Marion Jones B-Probe negativ


Die US-Sprinterin Marion Jones kann aufatmen. Nachdem sie aufgrund einer positiven A-Probe des EPO-Mißbrauchs verdächtigt wurde, konnte dieser Verdacht nun mit dem Ergebnis der B-Probe ausgeräumt werden.

Die US-Sprinterin Marion Jones ist vom Dopingverdacht entlastet. Wie Jones’ Anwalt Rick Nichols am Mittwoch in New York mitteilte, habe die B-Probe den positiven Befund der ersten Analyse nicht bestätigt. Laut heute.de zeigte sich die Sportlerin überglücklich, dass ihre Unschuld nun endlich bewiesen sei. Jones hatte immer wieder beteuert, keine leistungssteigernden Mittel zu nehmen.

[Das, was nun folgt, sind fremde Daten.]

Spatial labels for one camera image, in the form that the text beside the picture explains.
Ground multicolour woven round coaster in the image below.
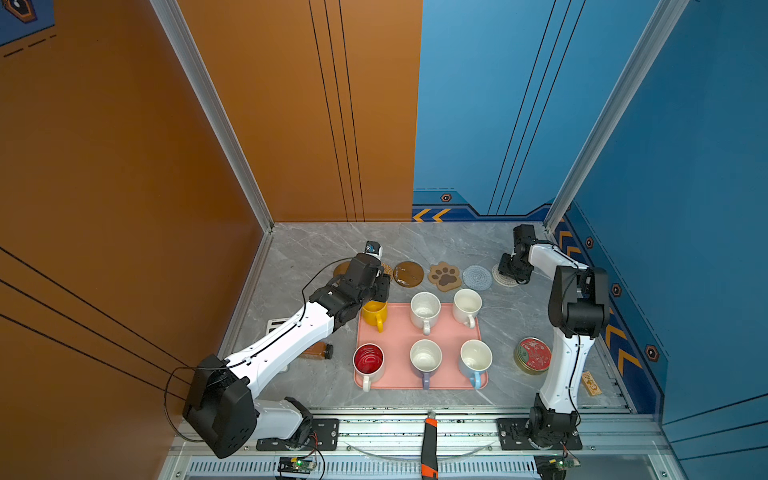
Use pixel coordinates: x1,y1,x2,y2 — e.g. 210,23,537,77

Jones war nicht die einzige US-amerikanische Profisportlerin, die in diesem jahr des Dopings verdächtigt wurde. Sprinter Justin Gatlin und Radrennprofi Floyd Landis wurden beide des Mißbrauchs von Testosteron überführt.

Die fünfmalige Olympiasiegerin war zuvor von der US-Anti-Doping-Agentur (USADA) über das Resultat informiert worden. Die 30-Jährige war am 23. Juni positiv auf EPO getestet worden. Wenige Stunden vor Bekanntgabe des Ergebnisses hatte sie ihre Teilnahme am Meeting in Zürich abgesagt.